Reproduce exactly the line with "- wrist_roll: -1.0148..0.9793" and all the lines beneath it, stopping only at the end of the material.

*** Data ***

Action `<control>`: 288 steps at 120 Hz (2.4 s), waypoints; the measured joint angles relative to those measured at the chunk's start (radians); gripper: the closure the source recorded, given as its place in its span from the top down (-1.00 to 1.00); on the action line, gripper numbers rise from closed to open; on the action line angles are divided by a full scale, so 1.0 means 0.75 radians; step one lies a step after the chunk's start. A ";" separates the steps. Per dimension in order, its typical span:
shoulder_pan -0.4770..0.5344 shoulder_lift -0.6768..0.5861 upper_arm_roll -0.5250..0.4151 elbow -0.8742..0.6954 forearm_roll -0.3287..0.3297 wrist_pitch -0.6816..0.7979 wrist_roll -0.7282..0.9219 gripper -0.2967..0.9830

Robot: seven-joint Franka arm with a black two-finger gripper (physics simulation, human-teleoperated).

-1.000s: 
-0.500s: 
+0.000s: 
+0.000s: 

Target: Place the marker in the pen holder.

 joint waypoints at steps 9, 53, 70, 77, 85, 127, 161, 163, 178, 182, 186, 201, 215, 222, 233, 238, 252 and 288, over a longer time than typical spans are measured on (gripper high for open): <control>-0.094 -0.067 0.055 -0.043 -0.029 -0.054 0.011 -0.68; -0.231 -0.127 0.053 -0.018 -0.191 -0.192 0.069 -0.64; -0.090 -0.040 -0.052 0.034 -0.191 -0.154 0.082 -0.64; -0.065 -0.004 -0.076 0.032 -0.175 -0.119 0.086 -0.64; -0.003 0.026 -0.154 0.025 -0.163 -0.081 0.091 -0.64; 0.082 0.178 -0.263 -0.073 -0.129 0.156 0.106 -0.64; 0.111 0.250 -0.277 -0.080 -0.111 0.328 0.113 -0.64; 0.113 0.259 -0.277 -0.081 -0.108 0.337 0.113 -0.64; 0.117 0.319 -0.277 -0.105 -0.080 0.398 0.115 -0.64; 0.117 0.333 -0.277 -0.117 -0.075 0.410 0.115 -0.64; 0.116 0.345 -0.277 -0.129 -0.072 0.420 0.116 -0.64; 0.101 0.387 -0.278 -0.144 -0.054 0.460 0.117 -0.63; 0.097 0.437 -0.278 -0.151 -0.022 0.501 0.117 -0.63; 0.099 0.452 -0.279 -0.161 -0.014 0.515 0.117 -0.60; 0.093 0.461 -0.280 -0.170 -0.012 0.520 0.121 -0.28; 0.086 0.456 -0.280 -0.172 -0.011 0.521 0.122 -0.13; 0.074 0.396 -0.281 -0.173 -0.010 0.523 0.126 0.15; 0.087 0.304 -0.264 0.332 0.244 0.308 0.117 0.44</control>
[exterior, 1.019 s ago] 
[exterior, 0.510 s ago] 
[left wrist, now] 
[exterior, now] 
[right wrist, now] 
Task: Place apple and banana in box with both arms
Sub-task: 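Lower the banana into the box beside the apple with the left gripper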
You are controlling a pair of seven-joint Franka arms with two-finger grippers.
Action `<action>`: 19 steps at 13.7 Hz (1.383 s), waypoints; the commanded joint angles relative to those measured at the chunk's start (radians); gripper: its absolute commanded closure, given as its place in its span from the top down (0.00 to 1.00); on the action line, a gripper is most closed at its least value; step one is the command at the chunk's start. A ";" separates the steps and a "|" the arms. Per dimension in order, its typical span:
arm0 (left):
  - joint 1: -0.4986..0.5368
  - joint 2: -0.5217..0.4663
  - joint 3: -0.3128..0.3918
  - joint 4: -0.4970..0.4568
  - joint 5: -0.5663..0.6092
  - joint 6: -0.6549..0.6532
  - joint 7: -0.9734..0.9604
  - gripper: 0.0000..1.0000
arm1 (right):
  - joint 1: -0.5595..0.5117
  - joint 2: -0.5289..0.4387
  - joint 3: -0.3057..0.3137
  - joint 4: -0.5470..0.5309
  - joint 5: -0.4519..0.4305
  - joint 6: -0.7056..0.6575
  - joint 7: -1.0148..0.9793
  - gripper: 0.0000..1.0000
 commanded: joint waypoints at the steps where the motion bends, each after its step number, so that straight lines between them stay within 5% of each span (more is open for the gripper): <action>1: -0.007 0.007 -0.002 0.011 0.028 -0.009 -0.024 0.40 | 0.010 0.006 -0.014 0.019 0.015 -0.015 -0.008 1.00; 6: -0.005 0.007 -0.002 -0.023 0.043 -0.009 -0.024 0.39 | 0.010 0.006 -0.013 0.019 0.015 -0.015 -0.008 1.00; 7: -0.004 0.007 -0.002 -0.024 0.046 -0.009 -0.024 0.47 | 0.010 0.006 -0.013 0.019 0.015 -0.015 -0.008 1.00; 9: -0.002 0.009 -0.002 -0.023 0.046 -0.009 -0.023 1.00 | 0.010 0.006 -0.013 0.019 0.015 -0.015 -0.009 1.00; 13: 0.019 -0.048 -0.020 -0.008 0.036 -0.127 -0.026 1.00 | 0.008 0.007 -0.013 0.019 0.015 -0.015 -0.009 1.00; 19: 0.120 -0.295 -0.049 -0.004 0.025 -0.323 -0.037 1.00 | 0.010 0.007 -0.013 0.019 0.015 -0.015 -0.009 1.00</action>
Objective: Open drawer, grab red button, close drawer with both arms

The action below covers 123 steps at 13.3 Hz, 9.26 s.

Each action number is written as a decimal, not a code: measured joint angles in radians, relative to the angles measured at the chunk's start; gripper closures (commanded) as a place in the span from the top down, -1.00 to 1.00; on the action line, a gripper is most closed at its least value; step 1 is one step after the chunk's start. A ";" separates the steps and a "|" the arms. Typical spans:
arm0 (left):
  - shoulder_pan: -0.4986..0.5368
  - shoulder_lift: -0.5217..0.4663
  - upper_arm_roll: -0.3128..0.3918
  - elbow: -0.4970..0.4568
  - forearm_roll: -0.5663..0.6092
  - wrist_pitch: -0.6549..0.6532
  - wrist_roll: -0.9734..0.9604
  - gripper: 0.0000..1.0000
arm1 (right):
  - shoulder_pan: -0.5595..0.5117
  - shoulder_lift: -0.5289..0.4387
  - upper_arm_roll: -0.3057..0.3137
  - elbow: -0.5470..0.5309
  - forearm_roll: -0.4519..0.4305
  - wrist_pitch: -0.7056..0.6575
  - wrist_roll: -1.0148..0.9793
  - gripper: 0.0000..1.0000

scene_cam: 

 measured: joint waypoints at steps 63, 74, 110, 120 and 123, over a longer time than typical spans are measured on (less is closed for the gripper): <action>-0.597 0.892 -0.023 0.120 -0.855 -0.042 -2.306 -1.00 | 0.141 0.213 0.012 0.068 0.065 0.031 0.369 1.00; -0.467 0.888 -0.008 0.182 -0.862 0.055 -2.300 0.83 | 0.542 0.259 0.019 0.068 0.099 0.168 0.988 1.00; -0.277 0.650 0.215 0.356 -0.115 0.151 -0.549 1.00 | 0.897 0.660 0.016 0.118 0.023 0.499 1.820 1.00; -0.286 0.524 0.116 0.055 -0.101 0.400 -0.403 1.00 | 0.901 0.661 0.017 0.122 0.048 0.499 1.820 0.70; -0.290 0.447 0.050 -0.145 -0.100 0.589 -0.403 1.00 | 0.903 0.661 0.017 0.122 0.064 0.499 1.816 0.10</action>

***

* _Answer to this task_:
  - wrist_roll: -1.0148..0.9793
  - gripper: 0.0000..1.0000

scene_cam: 

 measured: joint waypoints at steps 63, 74, 110, 120 and 123, over a longer time than typical spans are measured on (less is closed for the gripper): <action>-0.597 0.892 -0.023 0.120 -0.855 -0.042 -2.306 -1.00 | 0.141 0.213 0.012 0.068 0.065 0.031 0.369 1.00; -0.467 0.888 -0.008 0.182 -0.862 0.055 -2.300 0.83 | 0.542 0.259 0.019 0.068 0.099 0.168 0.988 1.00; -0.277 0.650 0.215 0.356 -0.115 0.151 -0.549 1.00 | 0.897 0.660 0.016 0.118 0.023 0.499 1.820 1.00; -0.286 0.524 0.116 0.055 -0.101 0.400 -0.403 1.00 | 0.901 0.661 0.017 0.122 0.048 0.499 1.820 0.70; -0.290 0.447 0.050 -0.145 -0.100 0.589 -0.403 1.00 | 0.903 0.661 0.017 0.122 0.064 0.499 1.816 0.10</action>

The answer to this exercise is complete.